Skip to content

gcp_text_loader

Documentation for GCPTextLoader

Functionality

GCPTextLoader loads and decodes text files stored in Google Cloud Platform's Cloud Storage. It reads byte streams and converts them into strings using a specified encoding. The method _get_item specifically extracts text from a given io.BytesIO file object and decodes it using the loader's specified encoding, ensuring that the text content is properly read from cloud storage.

Inheritance

This class inherits from GCPDataLoader, which handles GCP credentials, connection, and retry logic. It builds on GCPDataLoader's functionality to specialize in text processing.

Motivation

The main purpose of GCPTextLoader is to abstract the complexity of accessing and reading text files from GCP Cloud Storage.
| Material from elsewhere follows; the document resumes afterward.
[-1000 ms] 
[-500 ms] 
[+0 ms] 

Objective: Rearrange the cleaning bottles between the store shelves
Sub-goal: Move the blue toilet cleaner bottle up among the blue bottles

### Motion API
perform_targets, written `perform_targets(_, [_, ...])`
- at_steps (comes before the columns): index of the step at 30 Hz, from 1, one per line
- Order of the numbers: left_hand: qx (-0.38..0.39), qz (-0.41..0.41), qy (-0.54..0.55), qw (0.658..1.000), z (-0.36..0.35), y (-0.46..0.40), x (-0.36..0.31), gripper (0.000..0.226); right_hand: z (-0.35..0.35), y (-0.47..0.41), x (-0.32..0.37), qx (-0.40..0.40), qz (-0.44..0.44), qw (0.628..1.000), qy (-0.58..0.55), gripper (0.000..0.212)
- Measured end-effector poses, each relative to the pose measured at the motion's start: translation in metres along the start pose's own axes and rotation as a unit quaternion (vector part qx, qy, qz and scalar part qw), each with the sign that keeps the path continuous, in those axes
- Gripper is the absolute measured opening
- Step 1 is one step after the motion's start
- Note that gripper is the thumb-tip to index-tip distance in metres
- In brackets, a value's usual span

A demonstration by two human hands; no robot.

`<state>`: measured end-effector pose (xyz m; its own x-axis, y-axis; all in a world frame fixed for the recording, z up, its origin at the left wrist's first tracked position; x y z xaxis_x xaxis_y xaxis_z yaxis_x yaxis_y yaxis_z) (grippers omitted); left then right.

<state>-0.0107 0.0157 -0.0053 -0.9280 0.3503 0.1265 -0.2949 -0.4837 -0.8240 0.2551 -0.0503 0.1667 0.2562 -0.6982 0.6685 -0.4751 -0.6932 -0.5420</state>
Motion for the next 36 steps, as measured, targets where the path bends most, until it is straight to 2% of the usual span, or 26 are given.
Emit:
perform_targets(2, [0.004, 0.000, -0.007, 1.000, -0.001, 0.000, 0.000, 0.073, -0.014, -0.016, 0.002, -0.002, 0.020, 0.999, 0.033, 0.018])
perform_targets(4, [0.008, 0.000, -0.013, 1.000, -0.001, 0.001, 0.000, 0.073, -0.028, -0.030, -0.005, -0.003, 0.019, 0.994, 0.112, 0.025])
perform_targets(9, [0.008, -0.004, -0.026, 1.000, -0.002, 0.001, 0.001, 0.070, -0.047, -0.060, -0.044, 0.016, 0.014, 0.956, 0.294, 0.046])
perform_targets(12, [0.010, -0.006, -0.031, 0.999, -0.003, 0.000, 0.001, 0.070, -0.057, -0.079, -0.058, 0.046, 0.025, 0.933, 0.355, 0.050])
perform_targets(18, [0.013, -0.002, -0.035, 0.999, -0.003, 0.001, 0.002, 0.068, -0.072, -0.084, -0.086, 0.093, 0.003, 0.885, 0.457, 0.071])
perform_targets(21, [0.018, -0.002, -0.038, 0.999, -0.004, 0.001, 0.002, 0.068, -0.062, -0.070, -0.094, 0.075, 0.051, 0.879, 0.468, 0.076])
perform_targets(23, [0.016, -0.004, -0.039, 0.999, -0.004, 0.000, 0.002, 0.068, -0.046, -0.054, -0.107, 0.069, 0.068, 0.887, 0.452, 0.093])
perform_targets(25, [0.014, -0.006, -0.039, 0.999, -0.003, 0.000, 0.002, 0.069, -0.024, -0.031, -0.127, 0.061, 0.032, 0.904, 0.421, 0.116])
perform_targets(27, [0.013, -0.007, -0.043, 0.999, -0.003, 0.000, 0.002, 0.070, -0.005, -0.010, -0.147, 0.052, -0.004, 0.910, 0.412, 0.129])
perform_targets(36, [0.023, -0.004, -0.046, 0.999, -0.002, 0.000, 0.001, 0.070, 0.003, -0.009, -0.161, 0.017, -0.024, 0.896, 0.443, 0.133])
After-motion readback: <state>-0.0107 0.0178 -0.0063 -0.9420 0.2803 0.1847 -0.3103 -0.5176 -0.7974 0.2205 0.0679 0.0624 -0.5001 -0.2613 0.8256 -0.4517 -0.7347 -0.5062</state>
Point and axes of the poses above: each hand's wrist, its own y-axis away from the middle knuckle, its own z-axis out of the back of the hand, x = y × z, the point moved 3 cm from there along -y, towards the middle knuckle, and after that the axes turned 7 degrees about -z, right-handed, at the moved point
It integrates retry strategies and custom decoding to simplify text extraction.

Parameters

  • retry_config: Optional retry strategy configuration.
  • features: Optional schema defining the expected data.
  • encoding: Character encoding for the text (default: "utf-8").
  • kwargs: Additional arguments for GCP credentials.
  • file: An io.BytesIO object containing the text data to be decoded.

Usage

  • Purpose: Load and decode text files stored in GCP and retrieve the text data from files stored in Google Cloud Platform's Cloud Storage.

Example

from io import BytesIO
from embedding_studio.data_storage.loaders.cloud_storage.gcp.gcp_text_loader import GCPTextLoader

# Initialize loader with optional retry configuration
loader = GCPTextLoader(retry_config=None, encoding="utf-8")

# Suppose 'file' is an io.BytesIO object from GCP Storage
data = loader._get_item(BytesIO(b"example text"))
print(data)